Task: Return, with both end lines included, exactly what the data below holds from the line with "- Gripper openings" through the line with "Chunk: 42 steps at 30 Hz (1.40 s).", though not the pictures.

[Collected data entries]
* * *
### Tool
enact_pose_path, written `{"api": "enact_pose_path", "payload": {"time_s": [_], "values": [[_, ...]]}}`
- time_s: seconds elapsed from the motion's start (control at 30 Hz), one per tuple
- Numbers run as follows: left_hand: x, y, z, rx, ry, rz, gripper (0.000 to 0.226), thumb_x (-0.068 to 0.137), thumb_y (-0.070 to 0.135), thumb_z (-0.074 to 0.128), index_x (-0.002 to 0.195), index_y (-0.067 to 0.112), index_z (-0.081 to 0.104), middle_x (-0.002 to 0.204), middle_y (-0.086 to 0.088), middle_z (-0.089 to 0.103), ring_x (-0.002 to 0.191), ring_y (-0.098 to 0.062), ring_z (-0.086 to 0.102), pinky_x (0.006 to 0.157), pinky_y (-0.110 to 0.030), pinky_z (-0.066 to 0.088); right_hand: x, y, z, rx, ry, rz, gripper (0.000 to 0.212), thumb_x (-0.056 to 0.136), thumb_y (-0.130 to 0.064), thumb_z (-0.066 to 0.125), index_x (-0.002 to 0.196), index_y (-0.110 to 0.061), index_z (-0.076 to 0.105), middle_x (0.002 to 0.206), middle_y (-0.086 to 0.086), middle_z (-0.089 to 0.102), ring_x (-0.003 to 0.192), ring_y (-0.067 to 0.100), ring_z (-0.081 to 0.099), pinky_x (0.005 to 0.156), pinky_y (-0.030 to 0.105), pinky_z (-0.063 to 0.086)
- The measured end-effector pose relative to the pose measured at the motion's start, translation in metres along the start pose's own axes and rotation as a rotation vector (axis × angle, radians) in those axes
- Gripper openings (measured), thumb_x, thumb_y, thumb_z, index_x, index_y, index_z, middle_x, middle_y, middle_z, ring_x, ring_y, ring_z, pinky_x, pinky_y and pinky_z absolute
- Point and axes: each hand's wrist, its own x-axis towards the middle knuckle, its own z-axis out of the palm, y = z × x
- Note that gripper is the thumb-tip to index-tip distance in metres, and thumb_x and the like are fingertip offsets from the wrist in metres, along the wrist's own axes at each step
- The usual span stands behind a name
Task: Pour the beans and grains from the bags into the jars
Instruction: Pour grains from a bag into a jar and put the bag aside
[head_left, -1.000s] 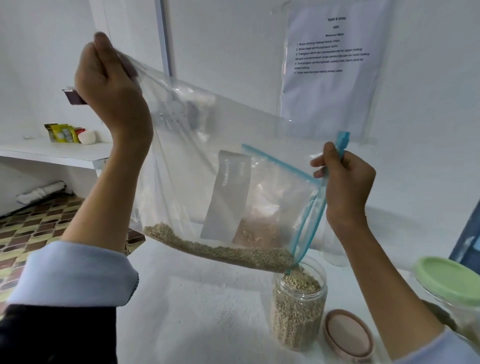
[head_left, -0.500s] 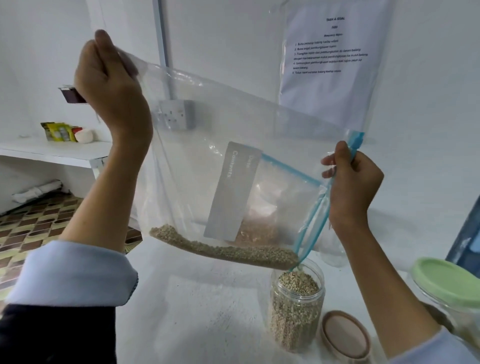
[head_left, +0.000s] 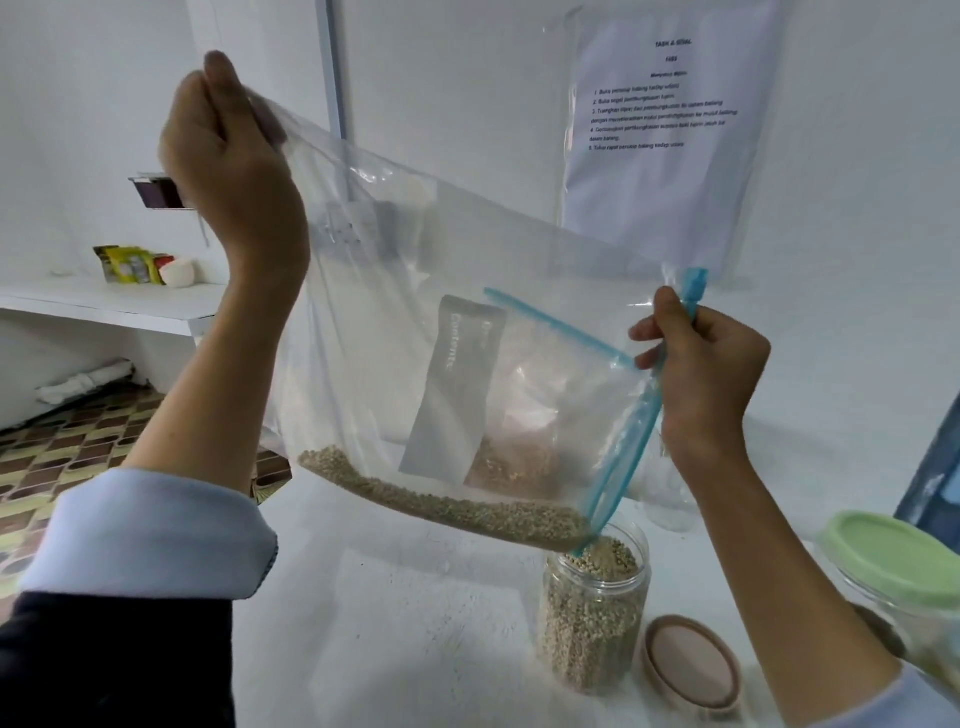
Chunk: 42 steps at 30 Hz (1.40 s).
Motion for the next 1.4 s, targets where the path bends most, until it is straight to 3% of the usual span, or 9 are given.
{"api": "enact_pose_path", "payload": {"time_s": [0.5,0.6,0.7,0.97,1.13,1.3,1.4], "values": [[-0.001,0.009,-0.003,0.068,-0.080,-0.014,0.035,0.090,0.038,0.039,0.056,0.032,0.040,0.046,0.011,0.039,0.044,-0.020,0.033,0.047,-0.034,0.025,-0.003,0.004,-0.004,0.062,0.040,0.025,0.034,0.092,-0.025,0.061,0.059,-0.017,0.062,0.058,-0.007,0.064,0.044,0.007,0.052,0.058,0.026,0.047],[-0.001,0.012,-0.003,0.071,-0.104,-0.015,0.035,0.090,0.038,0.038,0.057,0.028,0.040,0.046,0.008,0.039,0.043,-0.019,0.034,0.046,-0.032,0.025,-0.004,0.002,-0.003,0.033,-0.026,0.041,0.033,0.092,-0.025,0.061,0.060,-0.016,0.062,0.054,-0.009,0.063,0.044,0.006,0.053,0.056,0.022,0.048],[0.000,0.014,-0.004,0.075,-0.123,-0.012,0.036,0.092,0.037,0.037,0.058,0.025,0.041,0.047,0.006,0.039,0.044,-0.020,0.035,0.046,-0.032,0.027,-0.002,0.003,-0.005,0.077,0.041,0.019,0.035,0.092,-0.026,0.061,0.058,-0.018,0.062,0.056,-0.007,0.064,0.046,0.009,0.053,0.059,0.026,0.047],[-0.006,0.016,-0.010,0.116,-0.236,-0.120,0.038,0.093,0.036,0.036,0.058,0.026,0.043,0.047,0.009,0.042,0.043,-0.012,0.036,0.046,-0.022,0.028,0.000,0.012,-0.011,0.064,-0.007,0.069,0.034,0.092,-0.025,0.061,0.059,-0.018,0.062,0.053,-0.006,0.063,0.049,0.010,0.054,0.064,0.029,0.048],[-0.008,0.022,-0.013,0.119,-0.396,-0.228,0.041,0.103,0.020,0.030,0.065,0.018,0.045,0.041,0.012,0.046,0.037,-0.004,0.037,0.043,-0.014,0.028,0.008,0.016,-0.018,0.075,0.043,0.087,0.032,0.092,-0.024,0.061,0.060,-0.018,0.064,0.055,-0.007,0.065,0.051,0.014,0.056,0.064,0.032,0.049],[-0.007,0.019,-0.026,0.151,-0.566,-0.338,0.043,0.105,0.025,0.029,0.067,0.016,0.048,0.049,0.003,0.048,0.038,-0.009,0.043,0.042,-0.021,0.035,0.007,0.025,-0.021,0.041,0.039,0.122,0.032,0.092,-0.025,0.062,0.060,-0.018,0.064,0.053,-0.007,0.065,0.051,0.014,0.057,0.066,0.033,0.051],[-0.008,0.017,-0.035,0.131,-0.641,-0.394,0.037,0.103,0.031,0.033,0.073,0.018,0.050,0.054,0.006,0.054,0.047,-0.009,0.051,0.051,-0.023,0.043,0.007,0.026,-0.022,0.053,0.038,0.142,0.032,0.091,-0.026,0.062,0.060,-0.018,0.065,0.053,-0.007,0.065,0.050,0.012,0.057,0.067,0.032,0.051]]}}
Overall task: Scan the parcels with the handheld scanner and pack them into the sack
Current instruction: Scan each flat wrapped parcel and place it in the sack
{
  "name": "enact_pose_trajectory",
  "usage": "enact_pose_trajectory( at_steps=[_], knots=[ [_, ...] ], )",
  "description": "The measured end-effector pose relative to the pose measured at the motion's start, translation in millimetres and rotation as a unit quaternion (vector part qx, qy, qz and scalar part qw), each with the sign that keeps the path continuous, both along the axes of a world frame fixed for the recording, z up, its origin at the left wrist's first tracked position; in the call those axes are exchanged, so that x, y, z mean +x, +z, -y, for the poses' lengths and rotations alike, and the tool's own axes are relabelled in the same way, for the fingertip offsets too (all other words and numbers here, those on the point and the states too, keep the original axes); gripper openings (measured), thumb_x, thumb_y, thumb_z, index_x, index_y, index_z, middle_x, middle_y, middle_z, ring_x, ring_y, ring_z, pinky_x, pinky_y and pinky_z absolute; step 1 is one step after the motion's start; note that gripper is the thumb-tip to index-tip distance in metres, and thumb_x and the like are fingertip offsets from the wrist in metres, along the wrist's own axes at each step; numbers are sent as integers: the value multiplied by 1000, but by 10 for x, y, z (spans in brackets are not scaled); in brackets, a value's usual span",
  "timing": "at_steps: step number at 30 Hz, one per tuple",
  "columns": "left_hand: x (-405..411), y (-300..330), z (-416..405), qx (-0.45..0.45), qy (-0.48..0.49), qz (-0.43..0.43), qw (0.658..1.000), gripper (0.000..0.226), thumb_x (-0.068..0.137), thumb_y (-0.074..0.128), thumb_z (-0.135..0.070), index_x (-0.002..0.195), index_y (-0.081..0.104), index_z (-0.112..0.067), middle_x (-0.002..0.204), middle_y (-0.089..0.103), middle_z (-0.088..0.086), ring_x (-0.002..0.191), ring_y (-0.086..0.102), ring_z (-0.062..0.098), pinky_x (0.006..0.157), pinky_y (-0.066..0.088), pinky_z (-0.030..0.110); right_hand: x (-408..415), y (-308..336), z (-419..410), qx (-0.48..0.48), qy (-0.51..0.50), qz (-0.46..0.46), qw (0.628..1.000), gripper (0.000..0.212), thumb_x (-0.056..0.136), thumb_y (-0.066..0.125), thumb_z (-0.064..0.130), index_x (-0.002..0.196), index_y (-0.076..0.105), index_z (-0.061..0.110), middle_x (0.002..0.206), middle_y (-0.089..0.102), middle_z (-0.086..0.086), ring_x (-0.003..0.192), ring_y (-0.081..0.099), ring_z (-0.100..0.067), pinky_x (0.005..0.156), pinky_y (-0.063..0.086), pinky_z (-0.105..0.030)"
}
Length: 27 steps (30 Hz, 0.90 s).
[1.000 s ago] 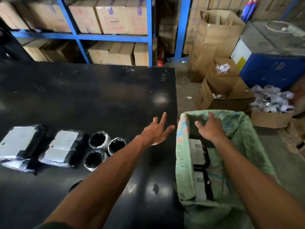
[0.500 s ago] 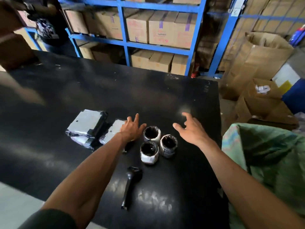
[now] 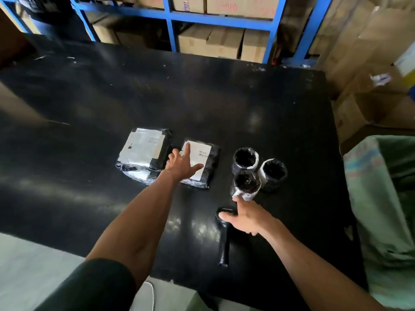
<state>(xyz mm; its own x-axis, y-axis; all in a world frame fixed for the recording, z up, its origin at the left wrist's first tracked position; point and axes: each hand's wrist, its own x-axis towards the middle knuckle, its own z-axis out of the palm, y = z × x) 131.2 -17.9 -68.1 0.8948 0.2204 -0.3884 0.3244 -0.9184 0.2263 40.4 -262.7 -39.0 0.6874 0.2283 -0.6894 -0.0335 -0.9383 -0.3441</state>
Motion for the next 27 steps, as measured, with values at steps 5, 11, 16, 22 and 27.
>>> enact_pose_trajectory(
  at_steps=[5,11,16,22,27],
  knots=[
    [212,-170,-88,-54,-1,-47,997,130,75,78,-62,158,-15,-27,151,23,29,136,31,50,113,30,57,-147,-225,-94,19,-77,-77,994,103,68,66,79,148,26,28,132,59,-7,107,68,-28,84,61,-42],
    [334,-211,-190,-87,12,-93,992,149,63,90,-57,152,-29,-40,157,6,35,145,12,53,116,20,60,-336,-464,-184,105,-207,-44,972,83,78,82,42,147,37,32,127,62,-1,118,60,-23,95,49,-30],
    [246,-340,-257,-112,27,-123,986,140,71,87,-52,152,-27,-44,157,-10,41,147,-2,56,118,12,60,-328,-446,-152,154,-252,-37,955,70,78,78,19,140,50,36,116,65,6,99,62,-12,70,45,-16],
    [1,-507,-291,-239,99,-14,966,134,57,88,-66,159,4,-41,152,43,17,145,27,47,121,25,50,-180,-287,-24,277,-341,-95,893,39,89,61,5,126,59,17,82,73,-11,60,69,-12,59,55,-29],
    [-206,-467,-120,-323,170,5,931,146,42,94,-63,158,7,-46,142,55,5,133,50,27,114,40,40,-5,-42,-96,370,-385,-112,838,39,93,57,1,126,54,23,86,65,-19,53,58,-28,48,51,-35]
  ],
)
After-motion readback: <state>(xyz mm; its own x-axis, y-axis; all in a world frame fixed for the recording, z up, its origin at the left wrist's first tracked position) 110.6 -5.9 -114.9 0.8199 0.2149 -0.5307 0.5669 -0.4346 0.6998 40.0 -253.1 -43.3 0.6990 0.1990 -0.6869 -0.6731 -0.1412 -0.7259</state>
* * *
Response:
- Gripper openings (measured), thumb_x, thumb_y, thumb_z, index_x, index_y, index_z, middle_x, middle_y, middle_z, ring_x, ring_y, ring_z, pinky_x, pinky_y and pinky_z absolute
- Point and axes: each hand's wrist, its own x-axis towards the middle knuckle, its own z-axis out of the palm, y = z × x
- Note that gripper is the thumb-tip to index-tip distance in metres, and thumb_x and the like are fingertip offsets from the wrist in metres, along the wrist's own axes at each step
- The usual span stands behind a name
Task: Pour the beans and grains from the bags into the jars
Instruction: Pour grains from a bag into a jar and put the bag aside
[head_left, -1.000s] 
[head_left, -0.500s] 
[head_left, +0.000s] 
Chunk: 42 steps at 30 Hz (1.40 s).

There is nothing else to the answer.